Run ./stack.sh again to generate the required DB migrations and start the required services.

You should see for example (dhaddressbook in this case), something similar to the following to indicate a successful load of an extension, however it is not complete without quotas:

2012-09-11 09:17:04     INFO [neutron.api.extensions] Initializing extension manager.
2012-09-11 09:17:04     INFO [neutron.api.extensions] Loading extension file: _authzbase.py
2012-09-11 09:17:04     INFO [neutron.api.extensions] Loading extension file: addressbook.py
2012-09-11 09:17:04    DEBUG [neutron.api.extensions] Ext name: addressbook
2012-09-11 09:17:04    DEBUG [neutron.api.extensions] Ext alias: dhaddressbook
2012-09-11 09:17:04    DEBUG [neutron.api.extensions] Ext description: An addressbook extension
2012-09-11 09:17:04    DEBUG [neutron.api.extensions] Ext namespace: http://docs.dreamcompute.com/api/ext/v1.0

Switch to q-svc screen and press Ctrl-C

To enable Quote Support

Stop q-svc as add the following to [QUOTA] section of /etc/neutron/neutron.conf:

quota_portforward = 10
quota_filterrule = 100
quota_addressbook = 5
quota_addressbookgroup = 50
quota_addressbookentry = 250

Add the follow to /etc/neutron/policy.json to enable policies:

"create_filerrule": [],
"get_filterrule": [["rule:admin_or_owner"]],
"update_filterrule": [["rule:admin_or_owner"]],
"delete_filterrule": [["rule:admin_or_owner"]],
"create_addressbook": [],
"get_addressbook": [["rule:admin_or_owner"]],
"update_addressbook": [["rule:admin_or_owner"]],
"delete_addressbook": [["rule:admin_or_owner"]],
"create_addressbookgroup": [],
"get_addressbookgroup": [["rule:admin_or_owner"]],
"update_addressbookgroup": [["rule:admin_or_owner"]],
"delete_addressbookgroup": [["rule:admin_or_owner"]],
"create_addressbookentry": [],
"get_addressbookentry": [["rule:admin_or_owner"]],
"update_addressbookentry": [["rule:admin_or_owner"]],
"delete_addressbookentry": [["rule:admin_or_owner"]],
"update_routerstatus": [["rule:admin_only"]]
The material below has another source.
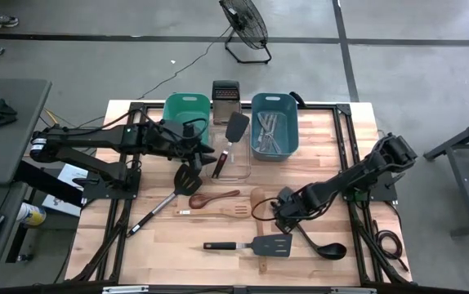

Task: Pick & Place Kitchen Items
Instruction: Put the black serving spoon into the green bin

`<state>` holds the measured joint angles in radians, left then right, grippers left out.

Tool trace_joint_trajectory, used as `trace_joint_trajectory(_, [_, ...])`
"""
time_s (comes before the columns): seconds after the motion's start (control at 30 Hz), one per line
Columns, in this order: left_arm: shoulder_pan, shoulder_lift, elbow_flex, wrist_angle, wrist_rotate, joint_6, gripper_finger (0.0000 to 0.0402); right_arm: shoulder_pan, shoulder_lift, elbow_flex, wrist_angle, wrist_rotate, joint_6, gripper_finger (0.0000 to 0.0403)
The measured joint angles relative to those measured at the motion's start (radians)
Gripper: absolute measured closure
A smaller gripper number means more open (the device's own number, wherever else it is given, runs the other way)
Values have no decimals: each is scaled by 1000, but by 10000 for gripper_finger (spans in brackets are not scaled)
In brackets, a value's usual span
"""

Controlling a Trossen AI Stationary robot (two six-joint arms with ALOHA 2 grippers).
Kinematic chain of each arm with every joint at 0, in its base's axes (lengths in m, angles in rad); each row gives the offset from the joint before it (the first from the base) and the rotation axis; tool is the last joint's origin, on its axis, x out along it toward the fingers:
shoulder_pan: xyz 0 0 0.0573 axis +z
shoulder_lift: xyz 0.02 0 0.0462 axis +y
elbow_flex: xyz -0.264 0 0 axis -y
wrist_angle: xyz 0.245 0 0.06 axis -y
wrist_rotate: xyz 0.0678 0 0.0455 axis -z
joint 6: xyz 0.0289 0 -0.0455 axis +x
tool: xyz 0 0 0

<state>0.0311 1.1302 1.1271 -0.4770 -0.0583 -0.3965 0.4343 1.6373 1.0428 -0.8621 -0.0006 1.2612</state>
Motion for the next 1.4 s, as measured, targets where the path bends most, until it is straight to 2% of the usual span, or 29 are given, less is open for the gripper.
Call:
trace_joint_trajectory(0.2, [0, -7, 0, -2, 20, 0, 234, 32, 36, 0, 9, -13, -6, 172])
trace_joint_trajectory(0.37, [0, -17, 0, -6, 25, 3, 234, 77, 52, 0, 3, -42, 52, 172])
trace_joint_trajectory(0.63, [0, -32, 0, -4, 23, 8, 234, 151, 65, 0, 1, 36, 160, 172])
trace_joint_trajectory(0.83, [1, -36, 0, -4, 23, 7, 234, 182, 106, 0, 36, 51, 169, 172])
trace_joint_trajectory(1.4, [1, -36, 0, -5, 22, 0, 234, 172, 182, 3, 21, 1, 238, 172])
Restart q-svc by using up arrow to retrieve the command from the history.

Appendix

To manually start and stop Neutron Services under DevStack:

Run 'screen -x'. To show a list of screens, use Ctrl+A+" (double quote char)
Select q-svc. In most cases - Ctrl+A+1 should work.
Run the following to start Neutron or Ctrl+C to stop:
```
$ need-command-here
```

Gotchas

There is no Neutron Model validation for source and destination protocols in FilterRule. I.e., you can create forward rules between UDP and TCP or anything else. Currently validation happens only in Horizon. If you use the API directly, you are on your own!